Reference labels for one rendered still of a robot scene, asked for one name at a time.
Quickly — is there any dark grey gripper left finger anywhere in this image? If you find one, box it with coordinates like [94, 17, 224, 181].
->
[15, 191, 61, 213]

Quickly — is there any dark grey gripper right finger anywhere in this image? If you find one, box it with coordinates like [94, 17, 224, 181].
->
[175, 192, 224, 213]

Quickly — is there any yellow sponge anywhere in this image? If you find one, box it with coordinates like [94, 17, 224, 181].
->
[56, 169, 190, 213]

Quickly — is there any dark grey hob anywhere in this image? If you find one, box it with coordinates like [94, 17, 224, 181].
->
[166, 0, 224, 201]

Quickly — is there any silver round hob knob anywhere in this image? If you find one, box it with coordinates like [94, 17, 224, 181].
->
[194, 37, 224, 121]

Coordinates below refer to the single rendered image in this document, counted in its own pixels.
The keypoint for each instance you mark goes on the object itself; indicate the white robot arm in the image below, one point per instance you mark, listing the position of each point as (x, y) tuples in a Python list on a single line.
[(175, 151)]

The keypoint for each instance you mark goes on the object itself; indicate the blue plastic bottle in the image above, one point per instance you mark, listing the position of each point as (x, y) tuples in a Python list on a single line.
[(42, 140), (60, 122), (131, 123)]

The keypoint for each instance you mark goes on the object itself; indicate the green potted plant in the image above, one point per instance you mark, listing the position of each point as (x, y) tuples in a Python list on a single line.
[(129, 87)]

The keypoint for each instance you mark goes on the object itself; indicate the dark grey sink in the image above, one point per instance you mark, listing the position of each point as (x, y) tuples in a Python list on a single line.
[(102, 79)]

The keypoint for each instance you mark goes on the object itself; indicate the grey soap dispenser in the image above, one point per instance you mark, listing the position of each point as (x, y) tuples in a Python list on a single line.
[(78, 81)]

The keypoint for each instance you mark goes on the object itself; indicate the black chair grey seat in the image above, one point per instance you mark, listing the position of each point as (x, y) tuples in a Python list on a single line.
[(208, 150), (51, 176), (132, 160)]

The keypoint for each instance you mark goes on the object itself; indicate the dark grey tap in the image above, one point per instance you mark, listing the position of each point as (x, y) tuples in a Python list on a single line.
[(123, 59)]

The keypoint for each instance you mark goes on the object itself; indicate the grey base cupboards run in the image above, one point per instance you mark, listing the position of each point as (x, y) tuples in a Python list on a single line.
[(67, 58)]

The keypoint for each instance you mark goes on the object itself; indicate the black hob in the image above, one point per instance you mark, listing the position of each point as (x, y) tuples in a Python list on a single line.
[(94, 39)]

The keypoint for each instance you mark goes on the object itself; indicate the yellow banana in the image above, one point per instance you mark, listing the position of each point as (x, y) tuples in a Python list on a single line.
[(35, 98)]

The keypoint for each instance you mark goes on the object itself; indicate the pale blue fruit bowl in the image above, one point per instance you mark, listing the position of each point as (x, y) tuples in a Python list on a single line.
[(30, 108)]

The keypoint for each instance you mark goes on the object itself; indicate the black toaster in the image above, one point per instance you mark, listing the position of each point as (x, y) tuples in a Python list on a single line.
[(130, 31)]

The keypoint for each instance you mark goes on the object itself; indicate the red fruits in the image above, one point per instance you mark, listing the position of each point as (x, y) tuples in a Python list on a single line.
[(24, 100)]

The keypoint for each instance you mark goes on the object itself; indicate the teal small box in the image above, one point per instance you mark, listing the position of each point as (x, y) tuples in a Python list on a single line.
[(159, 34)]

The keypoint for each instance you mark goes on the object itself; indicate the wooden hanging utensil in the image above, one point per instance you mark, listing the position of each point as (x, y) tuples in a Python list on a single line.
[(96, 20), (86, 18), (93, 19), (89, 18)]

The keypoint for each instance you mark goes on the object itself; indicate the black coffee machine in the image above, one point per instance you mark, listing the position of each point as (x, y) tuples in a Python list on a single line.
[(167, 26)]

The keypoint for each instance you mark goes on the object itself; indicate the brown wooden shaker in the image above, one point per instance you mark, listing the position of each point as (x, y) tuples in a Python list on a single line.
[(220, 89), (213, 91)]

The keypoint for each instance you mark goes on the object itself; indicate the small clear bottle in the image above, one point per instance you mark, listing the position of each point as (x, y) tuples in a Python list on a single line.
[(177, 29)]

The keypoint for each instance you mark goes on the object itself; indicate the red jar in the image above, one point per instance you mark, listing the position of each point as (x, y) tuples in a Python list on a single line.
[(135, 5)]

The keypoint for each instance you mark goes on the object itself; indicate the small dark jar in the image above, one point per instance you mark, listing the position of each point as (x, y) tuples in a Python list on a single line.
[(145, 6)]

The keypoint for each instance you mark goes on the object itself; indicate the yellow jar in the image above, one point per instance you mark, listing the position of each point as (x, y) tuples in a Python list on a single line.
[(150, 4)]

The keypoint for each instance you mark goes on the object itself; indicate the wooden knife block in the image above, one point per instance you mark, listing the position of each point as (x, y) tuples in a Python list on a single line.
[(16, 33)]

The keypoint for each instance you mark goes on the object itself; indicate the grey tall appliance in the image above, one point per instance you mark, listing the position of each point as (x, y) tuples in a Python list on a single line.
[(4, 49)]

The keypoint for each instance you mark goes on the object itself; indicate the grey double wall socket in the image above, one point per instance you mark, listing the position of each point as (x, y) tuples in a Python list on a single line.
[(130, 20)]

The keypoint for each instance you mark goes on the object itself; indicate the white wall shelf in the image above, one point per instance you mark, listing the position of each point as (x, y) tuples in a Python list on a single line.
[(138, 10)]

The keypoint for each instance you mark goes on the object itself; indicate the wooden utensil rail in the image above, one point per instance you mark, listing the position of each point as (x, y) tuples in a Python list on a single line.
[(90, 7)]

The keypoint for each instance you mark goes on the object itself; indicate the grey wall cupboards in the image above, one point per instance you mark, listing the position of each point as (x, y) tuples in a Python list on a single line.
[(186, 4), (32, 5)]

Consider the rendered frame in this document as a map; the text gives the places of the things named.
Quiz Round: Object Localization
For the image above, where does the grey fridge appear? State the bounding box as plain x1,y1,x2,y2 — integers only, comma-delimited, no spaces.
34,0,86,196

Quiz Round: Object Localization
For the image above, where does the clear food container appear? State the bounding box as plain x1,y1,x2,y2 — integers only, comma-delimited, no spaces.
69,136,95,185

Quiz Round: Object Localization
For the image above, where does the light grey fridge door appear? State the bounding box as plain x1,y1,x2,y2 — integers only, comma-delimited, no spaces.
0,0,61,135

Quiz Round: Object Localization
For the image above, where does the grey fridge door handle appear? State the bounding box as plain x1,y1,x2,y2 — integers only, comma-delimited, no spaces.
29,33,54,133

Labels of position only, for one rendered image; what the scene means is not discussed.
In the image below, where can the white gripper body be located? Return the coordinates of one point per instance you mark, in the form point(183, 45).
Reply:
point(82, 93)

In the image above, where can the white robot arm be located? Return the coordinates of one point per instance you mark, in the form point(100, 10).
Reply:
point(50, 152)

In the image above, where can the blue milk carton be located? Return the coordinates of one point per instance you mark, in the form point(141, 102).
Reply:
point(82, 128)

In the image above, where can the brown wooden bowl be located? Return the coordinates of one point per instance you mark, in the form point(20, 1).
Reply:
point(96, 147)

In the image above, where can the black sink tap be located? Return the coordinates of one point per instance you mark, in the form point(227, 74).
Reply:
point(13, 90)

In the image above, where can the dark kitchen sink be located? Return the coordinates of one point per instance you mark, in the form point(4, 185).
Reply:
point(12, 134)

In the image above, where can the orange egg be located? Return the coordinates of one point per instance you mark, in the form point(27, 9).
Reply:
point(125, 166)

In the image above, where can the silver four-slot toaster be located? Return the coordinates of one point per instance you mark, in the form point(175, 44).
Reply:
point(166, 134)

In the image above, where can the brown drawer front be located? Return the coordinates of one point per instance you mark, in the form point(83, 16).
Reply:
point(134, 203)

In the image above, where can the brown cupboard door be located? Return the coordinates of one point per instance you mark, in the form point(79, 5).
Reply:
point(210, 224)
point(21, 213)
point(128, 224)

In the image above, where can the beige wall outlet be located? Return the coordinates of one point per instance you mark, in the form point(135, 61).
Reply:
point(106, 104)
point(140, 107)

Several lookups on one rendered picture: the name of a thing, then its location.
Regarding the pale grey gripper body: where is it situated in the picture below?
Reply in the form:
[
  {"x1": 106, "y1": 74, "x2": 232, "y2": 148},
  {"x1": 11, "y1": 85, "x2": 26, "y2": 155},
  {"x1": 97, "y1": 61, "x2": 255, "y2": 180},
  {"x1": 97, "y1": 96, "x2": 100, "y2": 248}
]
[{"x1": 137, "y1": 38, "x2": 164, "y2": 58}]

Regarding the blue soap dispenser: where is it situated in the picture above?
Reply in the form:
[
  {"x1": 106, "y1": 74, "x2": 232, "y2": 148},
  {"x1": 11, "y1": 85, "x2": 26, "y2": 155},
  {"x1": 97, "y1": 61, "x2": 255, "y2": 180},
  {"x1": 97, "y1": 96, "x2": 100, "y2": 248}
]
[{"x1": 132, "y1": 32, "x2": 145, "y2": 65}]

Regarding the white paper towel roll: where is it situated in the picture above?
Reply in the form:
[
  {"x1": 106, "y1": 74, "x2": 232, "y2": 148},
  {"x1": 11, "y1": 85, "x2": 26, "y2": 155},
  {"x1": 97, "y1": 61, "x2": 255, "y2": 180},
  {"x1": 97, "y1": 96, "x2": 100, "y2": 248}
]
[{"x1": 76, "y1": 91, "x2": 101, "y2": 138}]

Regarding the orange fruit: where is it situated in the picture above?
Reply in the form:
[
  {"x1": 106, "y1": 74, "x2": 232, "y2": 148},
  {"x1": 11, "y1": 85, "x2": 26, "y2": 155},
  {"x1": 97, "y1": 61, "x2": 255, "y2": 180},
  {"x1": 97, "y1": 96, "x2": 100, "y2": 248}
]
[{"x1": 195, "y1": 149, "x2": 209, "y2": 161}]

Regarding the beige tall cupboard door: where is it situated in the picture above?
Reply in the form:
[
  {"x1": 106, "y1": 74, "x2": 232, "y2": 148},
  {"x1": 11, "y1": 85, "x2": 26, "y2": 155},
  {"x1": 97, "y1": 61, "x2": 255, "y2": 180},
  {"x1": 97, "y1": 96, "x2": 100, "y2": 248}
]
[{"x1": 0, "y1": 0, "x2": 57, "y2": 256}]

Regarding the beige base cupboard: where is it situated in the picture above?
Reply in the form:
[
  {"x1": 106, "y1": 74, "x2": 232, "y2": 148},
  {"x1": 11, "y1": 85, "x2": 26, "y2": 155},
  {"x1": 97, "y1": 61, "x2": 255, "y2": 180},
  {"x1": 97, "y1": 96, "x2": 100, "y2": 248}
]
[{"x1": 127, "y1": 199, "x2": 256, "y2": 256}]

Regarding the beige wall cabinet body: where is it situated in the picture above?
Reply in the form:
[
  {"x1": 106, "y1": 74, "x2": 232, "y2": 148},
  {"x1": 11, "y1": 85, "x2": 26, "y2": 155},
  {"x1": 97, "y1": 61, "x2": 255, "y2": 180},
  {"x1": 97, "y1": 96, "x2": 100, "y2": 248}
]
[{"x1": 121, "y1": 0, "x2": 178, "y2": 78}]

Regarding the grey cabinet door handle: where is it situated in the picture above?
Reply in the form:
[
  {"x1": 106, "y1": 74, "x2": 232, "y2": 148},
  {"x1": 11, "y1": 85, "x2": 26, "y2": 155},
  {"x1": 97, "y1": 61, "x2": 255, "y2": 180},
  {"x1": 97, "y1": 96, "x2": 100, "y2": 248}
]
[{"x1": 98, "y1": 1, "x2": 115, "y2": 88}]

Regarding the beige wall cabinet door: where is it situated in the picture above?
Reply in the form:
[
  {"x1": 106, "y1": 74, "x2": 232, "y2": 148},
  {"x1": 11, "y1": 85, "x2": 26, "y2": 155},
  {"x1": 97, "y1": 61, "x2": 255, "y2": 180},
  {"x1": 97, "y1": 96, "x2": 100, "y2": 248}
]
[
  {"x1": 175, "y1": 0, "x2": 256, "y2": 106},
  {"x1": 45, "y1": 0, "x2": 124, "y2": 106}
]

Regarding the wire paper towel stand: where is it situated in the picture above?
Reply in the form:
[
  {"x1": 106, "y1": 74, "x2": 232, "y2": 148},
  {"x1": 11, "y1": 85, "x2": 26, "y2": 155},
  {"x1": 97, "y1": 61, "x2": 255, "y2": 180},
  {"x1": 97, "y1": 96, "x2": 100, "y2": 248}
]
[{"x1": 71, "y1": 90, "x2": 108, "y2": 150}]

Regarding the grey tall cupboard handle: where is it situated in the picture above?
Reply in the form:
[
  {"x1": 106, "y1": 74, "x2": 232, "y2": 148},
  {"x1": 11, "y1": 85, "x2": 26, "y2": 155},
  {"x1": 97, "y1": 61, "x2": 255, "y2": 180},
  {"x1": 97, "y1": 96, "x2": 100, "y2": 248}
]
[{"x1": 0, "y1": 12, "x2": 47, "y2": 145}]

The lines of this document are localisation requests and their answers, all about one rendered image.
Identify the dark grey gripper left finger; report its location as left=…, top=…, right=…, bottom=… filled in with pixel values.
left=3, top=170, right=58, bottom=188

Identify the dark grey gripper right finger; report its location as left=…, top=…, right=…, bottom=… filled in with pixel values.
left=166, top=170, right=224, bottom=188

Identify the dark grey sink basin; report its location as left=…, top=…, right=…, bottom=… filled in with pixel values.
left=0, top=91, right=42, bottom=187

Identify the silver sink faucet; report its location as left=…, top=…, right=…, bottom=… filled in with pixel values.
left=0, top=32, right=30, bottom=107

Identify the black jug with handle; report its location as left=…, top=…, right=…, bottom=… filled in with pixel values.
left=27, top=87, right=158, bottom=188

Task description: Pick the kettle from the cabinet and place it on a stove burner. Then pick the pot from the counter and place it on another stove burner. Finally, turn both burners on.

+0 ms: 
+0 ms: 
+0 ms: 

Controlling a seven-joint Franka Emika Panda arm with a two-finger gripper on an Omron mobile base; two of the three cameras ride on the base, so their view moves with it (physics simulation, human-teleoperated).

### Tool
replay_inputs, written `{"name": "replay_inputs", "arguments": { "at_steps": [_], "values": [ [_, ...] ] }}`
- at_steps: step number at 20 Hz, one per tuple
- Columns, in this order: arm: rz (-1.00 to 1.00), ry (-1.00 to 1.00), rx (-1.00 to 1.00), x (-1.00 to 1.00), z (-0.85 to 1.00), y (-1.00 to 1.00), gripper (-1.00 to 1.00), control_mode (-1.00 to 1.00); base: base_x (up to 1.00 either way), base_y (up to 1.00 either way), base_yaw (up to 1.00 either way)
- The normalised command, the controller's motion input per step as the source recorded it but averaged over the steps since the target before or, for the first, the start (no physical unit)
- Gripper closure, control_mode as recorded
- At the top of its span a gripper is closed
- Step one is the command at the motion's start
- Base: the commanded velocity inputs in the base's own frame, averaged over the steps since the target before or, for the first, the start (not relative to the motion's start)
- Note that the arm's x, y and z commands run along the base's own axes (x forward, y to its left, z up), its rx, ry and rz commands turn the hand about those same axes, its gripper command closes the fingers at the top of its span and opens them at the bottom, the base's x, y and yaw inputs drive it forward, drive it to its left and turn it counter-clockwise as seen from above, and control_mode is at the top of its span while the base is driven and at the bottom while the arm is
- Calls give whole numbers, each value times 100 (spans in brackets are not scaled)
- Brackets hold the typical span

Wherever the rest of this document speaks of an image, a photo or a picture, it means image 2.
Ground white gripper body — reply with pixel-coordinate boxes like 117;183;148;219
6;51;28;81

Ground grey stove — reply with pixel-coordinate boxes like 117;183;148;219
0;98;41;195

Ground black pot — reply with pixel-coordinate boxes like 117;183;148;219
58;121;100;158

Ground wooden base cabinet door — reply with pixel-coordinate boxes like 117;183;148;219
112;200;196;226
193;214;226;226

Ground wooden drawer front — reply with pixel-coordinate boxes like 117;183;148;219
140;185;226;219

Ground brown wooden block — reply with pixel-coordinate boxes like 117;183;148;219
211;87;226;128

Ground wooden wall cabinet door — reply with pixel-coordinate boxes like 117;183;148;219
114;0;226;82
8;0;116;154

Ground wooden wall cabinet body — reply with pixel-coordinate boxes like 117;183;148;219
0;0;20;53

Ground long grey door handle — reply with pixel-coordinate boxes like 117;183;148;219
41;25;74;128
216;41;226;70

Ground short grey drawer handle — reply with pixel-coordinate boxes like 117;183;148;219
+-------+
> Instructions to follow:
Every line in the listing that holds the string "find" should be copied out.

> Result of the task:
Quickly — is there any dark grey gripper left finger anywhere in this image? If you find one, box it with coordinates like [94, 17, 224, 181].
Quickly — is there any dark grey gripper right finger anywhere in this image? If you find one, box it with coordinates like [94, 17, 224, 181].
Quickly — is there any yellow sponge anywhere in this image? If you find one, box it with coordinates like [94, 17, 224, 181].
Quickly — is there any dark grey hob anywhere in this image? If you find one, box it with coordinates like [94, 17, 224, 181].
Quickly — is there any silver round hob knob anywhere in this image? If you find one, box it with coordinates like [94, 17, 224, 181].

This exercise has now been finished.